ROSE exhibitions take a leading position in rose culture. They enable the general rose-loving public to see to what state of perfection the rose can be brought by cultural skill; a state unrealised elsewhere than in the gardens of a few. Rose shows place before us not only the socalled exhibition roses-specimen blooms staged in boxes -but also varieties suitable for decoration; how they may be used for the dinner table, drawing-room, bouquets, button-holes, and many other purposes. No matter how intense our love for the rose may be, so intense that it cannot be increased, nevertheless, a visit to a rose show will educate our mind to the better appreciation of a good rose-and some rose-lovers lack that appreciation

-and introduce to our notice those many new varieties of whose existence we should not otherwise have known.
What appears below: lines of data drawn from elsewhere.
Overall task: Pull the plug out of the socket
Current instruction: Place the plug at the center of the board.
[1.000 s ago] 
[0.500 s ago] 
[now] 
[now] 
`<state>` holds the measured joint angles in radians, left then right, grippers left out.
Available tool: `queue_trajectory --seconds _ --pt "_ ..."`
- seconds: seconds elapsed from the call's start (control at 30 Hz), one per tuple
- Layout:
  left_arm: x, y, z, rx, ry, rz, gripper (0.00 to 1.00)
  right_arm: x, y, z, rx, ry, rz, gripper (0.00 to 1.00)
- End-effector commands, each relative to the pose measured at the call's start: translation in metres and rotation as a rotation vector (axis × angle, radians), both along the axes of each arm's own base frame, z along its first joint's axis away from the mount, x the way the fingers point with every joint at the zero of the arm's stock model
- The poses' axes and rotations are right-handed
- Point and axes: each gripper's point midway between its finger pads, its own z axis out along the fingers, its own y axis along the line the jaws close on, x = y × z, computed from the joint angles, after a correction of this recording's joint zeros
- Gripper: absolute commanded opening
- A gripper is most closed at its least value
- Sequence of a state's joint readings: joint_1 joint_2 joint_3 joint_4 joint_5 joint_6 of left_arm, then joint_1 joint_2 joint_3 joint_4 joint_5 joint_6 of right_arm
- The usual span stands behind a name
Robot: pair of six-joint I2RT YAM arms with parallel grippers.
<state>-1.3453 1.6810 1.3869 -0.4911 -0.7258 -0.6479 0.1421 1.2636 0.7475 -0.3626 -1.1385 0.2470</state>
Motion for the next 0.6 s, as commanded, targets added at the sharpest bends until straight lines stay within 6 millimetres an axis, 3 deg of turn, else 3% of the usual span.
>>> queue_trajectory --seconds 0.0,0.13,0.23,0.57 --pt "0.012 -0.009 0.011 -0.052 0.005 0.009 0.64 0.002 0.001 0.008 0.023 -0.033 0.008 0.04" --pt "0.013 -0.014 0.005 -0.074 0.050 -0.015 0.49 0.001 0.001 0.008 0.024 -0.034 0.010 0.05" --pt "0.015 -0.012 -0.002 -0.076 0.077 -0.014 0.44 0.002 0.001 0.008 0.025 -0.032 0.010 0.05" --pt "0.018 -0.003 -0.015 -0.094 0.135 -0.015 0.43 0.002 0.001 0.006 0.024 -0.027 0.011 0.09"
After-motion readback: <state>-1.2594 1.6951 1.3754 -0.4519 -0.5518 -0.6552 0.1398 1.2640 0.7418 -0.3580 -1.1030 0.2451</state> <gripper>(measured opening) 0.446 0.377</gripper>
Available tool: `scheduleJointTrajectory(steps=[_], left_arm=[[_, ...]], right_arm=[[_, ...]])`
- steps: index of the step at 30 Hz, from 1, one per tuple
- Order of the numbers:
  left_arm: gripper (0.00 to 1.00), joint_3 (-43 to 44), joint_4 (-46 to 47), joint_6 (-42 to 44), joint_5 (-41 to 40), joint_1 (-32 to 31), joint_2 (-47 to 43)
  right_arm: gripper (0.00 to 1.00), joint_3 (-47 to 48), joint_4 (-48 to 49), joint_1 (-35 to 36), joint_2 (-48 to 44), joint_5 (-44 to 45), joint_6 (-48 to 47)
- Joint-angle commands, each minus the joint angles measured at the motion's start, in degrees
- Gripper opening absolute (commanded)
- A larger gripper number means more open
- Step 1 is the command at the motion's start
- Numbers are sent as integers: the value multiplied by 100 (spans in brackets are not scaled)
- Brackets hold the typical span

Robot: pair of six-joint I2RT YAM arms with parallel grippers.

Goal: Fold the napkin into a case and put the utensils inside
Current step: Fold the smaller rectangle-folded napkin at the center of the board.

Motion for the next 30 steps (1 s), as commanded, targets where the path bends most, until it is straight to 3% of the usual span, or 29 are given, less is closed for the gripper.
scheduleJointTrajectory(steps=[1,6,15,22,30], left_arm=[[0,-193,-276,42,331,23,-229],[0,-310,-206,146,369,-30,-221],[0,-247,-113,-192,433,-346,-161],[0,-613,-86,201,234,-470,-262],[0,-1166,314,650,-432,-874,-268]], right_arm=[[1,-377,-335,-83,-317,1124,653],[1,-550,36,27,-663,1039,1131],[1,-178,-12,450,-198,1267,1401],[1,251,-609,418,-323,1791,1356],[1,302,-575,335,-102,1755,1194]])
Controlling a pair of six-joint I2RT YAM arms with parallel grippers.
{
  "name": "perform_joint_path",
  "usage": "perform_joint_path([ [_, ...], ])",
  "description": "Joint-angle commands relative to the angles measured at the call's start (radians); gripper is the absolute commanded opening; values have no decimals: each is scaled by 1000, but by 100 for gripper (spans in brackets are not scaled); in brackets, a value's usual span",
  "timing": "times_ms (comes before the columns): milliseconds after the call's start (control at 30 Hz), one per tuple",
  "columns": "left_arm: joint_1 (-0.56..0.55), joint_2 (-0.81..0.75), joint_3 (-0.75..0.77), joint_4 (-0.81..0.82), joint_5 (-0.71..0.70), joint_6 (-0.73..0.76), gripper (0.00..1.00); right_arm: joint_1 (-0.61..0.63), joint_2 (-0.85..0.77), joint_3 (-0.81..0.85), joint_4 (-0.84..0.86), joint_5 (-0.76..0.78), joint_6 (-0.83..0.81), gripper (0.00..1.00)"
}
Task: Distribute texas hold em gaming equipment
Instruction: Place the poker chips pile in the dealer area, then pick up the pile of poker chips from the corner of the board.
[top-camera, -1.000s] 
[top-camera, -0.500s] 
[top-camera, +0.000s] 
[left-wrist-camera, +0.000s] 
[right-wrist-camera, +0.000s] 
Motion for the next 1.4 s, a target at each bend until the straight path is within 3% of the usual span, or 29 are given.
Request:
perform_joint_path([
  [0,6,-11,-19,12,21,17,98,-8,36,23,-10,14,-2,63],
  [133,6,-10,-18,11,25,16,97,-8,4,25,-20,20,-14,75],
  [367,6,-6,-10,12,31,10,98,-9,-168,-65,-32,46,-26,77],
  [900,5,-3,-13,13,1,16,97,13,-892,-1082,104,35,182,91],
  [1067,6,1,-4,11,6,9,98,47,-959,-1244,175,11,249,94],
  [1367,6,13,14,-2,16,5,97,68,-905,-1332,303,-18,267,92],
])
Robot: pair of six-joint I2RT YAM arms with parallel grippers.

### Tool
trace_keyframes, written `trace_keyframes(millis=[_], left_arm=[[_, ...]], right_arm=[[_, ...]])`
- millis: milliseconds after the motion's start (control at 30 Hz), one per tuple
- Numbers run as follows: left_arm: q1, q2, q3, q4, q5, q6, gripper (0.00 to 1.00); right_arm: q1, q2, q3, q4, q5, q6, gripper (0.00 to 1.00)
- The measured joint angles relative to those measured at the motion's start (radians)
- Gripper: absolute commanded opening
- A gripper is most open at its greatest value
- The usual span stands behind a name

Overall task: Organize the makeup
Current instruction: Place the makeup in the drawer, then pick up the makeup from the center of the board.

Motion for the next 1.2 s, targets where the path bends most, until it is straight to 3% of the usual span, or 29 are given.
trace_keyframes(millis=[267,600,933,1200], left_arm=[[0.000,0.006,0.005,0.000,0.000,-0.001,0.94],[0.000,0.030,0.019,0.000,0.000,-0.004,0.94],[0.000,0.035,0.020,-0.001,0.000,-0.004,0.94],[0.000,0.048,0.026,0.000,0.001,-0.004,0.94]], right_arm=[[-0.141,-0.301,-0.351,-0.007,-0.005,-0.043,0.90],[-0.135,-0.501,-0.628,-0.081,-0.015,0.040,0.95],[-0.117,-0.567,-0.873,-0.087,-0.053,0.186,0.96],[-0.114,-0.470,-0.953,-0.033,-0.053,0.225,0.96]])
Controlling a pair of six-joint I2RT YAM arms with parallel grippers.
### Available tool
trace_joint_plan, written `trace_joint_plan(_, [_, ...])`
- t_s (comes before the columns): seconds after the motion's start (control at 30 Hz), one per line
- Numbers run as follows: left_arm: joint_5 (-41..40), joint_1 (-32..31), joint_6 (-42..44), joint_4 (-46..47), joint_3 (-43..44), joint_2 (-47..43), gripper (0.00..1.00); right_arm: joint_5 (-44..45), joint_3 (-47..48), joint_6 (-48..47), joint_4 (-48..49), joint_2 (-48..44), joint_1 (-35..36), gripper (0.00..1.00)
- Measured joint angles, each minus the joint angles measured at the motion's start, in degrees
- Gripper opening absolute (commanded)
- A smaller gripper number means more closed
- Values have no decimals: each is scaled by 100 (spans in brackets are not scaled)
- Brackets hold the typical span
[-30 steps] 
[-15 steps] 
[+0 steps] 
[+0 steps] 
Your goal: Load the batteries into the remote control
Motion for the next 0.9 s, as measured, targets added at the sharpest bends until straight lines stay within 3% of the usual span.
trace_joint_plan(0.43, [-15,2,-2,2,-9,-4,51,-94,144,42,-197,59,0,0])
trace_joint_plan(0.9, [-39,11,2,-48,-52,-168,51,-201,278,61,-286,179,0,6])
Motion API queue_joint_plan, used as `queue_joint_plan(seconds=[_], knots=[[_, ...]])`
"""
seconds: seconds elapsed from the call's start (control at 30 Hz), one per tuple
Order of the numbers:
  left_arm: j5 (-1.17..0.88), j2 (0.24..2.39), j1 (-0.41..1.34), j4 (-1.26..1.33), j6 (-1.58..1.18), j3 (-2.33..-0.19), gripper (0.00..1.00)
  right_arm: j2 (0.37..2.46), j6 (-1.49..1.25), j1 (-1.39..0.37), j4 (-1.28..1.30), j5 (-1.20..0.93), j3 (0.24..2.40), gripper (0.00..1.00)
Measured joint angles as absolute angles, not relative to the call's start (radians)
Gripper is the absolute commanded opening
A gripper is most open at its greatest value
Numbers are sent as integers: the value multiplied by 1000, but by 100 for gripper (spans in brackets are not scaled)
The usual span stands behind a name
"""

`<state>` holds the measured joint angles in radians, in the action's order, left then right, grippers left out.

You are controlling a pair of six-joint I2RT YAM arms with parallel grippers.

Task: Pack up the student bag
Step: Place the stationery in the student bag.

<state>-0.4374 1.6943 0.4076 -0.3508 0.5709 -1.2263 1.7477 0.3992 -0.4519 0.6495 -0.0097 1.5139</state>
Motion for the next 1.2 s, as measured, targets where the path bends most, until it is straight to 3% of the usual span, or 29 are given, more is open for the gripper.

And for the grower who exhibits, especially if he tends them personally, there is a fascination in growing roses for exhibition which cannot be described in words; it is a delightful hobby. And, moreover, it is a fallacy to imagine for one moment that where roses are grown

primarily for exhibition the general effect of a rose garden is sacrificed, because you will find, as a rule, that those who cultivate roses for exhibition have the best rose gardens. It is not in an exhibitor's garden that we find worn-out rose plants sustained solely by surface roots; bushes of Manetti, the stocks of some starvedto-death variety; inferior sorts, long since discarded elsewhere, or pillar roses struggling in vain to recoup themselves from the ravages of the knife. No; the exhibiting grower will have the best kinds for all purposes, and will keep them at their best. He does not leave their cultivation entirely in the hands of a gardener, but is usually himself the gardener, and puts his heart into the work. By frequent attendance at rose shows, by moving more or less in rose-growing society, and by the medium of rose literature he will keep pace with the times, and decorative as well as exhibition roses, summer-flowering species and good autumnals, will all find a place in his garden: a place, moreover, to themselves, not sharing the border with stifling herbaceous plants or rapacious shrubs, but beds and borders, a section of the kitchen garden, or a piece taken in from the home meadow dedicated solely to the rose.

A grower for exhibition, if he would attain to the first rank, must be observant and patient, take the utmost pains from start to finish, attend to details, and sternly resolve that in all things and at all times self shall be subservient to his roses. He must not expect to win a prize at his first show; he attends that in order to learn, to pick up hints, to note how others with more

experience stage their blooms, the boxes and tubes they use, and the way in which the flowers are prepared for the inspection of the judges. All this and more is greatly a matter of experience; it cannot be acquired from a book, but the few hints and suggestions contained in this chapter, inadequate as the writer feels them to be, are set down with a view of giving a beginner some slight assistance. To the practised hand they are unnecessary; he probably will be inclined to criticise.

II. EXHIBITION ROSES

Rose Boxes.-Boxes in which to stage exhibition roses should be made as light in weight as is compatible with durability to stand the wear and tear of railway travelling. The importance of light boxes will at once be apparent when the exhibitor sees his boxes on the weighing machine at the railway station, and payment for excess is demanded. The best material is light pine. The box should be clamped at the corners, top and bottom, with iron bands; the handles at the ends of the box should be large enough to admit the whole hand, and the handle-bars convex in the centre, not a thin straight bar, affording a better grip, and will not cut the hand. Hasps, like the handles, should be placed at the ends; one hasp for a six or twelve box, but two for boxes of eighteen or twenty-four. Two hooks and eyes, provided the hooks are quite flat, may be fixed to the front for extra security to the lid, but otherwise the long sides of the box back and front, together with the top of the lid, should be perfectly flat to insure the boxes. being packed close together and ride steady in the van.